Calculus: Single Variable

Calculus is one of the grandest achievements of human thought, explaining everything from planetary orbits to the optimal size of a city to the periodicity of a heartbeat. This brisk course covers the core ideas of single-variable Calculus with emphases on conceptual understanding and applications. The course is ideal for students beginning in the engineering, physical, and social sciences. Distinguishing features of the course include:

• the introduction and use of Taylor series and approximations from the beginning;
• a novel synthesis of discrete and continuous forms of Calculus;
• an emphasis on the conceptual over the computational; and
• a clear, dynamic, unified approach.

THE COURSE CERTIFICATE OPTION

By signing up and paying a nominal fee (financial aid can be provided), you'll be eligible to earn a Course Certificate in this course, including a higher level of identity verification to your Coursera coursework. For each assignment, your identity is confirmed through your photo and unique typing pattern. If you earn a Course Certificate, you will also be given a personal URL through which your course records can be shared with employers and educational institutions.
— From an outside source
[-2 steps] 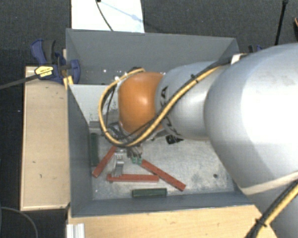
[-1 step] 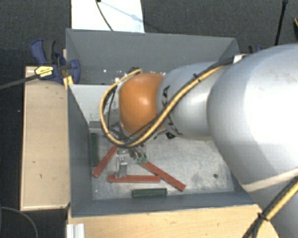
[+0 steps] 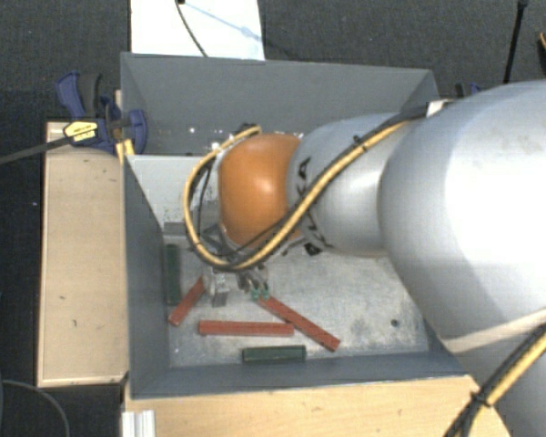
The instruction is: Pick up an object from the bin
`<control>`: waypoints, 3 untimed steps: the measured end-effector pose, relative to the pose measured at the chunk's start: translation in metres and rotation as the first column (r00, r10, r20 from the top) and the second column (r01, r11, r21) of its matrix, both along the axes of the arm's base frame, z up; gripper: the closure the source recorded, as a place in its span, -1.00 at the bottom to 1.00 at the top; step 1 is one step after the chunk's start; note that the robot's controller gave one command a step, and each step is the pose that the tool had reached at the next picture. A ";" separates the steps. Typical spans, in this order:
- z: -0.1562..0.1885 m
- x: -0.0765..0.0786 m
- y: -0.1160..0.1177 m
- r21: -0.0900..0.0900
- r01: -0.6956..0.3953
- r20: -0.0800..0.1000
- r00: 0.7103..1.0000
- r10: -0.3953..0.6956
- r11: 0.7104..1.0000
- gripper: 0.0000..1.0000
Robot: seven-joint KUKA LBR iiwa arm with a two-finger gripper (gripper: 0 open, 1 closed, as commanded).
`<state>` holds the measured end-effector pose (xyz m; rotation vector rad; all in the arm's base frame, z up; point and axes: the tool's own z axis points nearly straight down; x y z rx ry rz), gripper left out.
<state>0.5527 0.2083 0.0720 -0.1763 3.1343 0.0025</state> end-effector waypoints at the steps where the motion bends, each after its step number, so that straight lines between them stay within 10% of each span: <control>1: -0.001 -0.001 0.000 -0.001 0.003 -0.003 1.000 -0.003 1.000 -1.00; 2: 0.000 0.000 0.000 0.000 0.007 0.000 1.000 -0.007 1.000 1.00; 3: -0.001 -0.001 0.000 -0.001 0.008 -0.003 1.000 -0.008 1.000 -1.00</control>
Offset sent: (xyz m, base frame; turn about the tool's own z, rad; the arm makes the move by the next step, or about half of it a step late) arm 0.0000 0.0000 0.0000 0.0000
THE COLLEGE CREDIT RECOMMENDATION OPTION

Note: The following only applies to sessions starting on September 8th, 2014, and prior. This Calculus course has been evaluated and recommended by the American Council on Education’s College Credit Recommendation Service (ACE CREDIT) for college credit so you can get a head start on your college education. More than 2,000 higher education institutions consider ACE credit recommendations for transfer to degree programs. If you add this option to sessions starting on or prior to September 8th, 2014, towards the end of the course, you will take an online proctored exam which will be combined with your coursework to determine your eligibility for college credit recommendation.
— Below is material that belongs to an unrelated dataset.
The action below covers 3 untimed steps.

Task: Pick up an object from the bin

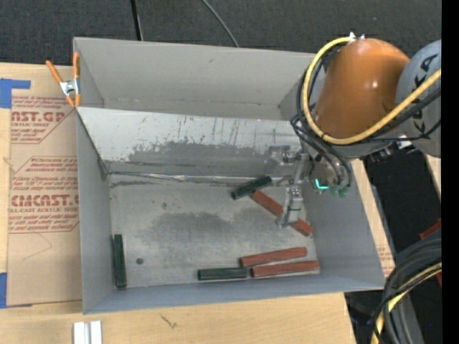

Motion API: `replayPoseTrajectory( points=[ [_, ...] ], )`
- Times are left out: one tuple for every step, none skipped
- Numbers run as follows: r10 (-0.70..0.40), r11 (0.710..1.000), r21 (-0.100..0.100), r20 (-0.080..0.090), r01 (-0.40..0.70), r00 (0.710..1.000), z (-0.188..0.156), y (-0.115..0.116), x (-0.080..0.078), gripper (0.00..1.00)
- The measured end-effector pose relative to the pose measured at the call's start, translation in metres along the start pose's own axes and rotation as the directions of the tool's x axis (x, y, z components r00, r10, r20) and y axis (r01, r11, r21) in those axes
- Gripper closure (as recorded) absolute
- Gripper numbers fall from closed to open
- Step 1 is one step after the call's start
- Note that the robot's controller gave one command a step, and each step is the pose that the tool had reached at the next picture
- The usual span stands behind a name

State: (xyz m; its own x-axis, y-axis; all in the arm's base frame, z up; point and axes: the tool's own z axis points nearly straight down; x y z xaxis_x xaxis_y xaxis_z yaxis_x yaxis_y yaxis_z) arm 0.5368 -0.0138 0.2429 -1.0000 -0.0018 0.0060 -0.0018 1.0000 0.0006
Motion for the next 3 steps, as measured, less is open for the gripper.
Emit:
replayPoseTrajectory(
  points=[
    [0.0,1.0,0.0,0.008,0.0,1.0,-0.004,0.0,-0.001,0.0],
    [-0.212,0.977,0.003,0.01,0.212,0.977,0.129,-0.038,0.001,1.0],
    [-0.275,0.962,0.005,0.017,0.275,0.961,0.171,-0.05,0.0,0.0]
  ],
)
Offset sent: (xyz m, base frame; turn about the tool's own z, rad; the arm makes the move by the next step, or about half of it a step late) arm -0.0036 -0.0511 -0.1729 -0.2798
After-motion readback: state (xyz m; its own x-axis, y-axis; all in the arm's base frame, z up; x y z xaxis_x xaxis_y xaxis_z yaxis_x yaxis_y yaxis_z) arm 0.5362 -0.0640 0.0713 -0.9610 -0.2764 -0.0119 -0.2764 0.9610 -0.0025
The course is divided into five "chapters":

CHAPTER 1: Functions
After a brief review of the basics, we will dive into Taylor series as a way of working with and approximating complicated functions. The chapter will use a series-based approach to understanding limits and asymptotics.

CHAPTER 2: Differentiation
Though you already know how to differentiate some functions, you may not know what differentiation means. This chapter will emphasize conceptual understanding and applications of derivatives.

CHAPTER 3: Integration
We will use the indefinite integral (an anti-derivative) as a motivation to look at differential equations in applications ranging from population models to linguistics to coupled oscillators. Techniques of integration up to and including computer-assisted methods will lead to Riemann sums and the definite integral.

CHAPTER 4: Applications
We will get busy in this chapter with applications of the definite integral to problems in geometry, physics, economics, biology, probability, and more. You will learn how to solve a wide array of problems using a consistent conceptual approach.

CHAPTER 5: Discretization
Having covered Calculus for functions with a single real input and a single real output, we turn to functions with a discrete input and a real output: sequences. We will re-develop all of Calculus (limits, derivatives, integrals, differential equations) in this new context, and return to the beginning of the course with a deeper consideration of Taylor series.